## Instructions for the task
Search each line of the data for the word "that"; copy every line where it is found.

## Given data
- - -
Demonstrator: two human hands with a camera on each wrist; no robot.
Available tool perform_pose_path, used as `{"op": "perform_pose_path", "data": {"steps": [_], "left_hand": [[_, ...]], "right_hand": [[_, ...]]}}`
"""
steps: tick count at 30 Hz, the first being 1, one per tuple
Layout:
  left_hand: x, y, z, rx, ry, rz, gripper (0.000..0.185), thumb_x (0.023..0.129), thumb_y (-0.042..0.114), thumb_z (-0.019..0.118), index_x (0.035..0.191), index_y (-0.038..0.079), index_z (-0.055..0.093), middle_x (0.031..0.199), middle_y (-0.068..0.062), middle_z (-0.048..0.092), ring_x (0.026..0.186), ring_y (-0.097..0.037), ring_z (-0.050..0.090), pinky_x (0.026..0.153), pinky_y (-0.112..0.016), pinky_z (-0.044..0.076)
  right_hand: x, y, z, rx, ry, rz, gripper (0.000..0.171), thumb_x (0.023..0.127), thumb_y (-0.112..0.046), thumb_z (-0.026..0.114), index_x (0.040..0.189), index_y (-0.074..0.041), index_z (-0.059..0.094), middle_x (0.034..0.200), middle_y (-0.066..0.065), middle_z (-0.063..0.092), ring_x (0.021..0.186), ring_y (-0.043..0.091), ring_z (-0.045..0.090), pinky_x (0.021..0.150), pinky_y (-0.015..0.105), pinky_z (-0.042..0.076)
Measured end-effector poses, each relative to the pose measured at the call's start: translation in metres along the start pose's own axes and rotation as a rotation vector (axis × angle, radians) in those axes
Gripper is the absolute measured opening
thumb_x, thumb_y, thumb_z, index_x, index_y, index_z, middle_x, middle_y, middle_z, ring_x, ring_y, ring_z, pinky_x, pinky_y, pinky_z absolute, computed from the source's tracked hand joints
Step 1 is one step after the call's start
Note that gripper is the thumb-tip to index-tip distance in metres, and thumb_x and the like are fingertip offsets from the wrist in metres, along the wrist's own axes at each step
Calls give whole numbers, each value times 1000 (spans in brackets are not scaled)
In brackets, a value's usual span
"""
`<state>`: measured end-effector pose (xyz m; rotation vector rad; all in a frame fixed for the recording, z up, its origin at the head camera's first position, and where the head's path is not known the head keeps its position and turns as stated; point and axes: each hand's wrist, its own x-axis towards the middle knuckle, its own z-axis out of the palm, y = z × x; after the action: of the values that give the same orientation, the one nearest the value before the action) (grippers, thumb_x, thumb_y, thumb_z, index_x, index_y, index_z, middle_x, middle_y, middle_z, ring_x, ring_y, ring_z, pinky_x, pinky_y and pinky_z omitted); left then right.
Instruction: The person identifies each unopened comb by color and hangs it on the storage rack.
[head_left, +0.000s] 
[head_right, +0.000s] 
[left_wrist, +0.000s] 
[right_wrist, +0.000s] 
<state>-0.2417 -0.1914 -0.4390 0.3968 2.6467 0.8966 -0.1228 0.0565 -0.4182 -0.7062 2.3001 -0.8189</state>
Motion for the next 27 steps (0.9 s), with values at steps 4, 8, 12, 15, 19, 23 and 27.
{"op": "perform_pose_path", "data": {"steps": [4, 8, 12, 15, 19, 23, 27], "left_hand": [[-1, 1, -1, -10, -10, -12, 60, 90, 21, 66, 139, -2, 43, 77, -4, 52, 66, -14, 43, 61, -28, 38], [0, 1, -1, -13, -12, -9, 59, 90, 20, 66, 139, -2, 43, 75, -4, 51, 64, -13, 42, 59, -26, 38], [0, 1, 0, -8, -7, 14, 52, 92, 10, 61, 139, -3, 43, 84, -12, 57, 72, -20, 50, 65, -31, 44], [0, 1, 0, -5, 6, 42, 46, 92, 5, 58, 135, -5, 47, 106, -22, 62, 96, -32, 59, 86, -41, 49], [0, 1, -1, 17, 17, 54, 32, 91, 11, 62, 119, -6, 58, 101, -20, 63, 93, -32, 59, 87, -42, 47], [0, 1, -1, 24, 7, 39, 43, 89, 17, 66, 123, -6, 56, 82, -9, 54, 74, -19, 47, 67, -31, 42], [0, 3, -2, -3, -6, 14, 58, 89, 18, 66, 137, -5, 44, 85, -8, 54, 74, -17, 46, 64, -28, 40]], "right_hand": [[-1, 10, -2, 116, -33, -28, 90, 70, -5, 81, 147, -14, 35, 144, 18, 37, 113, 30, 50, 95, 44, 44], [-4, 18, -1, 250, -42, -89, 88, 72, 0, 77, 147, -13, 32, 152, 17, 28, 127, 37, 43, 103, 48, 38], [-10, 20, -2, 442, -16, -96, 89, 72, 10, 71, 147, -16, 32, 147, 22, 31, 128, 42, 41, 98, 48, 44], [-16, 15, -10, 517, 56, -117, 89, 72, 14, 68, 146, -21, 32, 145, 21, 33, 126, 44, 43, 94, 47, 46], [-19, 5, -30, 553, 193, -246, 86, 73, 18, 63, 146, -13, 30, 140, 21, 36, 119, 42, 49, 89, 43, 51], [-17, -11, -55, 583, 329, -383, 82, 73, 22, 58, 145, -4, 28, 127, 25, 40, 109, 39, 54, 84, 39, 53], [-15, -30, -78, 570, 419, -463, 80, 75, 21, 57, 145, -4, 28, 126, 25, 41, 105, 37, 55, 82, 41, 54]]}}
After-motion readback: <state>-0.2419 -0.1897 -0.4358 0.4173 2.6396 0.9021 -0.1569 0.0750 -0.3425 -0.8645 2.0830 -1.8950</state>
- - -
## Expected output
Note that gripper is the thumb-tip to index-tip distance in metres, and thumb_x and the like are fingertip offsets from the wrist in metres, along the wrist's own axes at each step
`<state>`: measured end-effector pose (xyz m; rotation vector rad; all in a frame fixed for the recording, z up, its origin at the head camera's first position, and where the head's path is not known the head keeps its position and turns as stated; point and axes: each hand's wrist, its own x-axis towards the middle knuckle, its own z-axis out of the palm, y = z × x; after the action: of the values that give the same orientation, the one nearest the value before the action) (grippers, thumb_x, thumb_y, thumb_z, index_x, index_y, index_z, middle_x, middle_y, middle_z, ring_x, ring_y, ring_z, pinky_x, pinky_y and pinky_z omitted); left then right.

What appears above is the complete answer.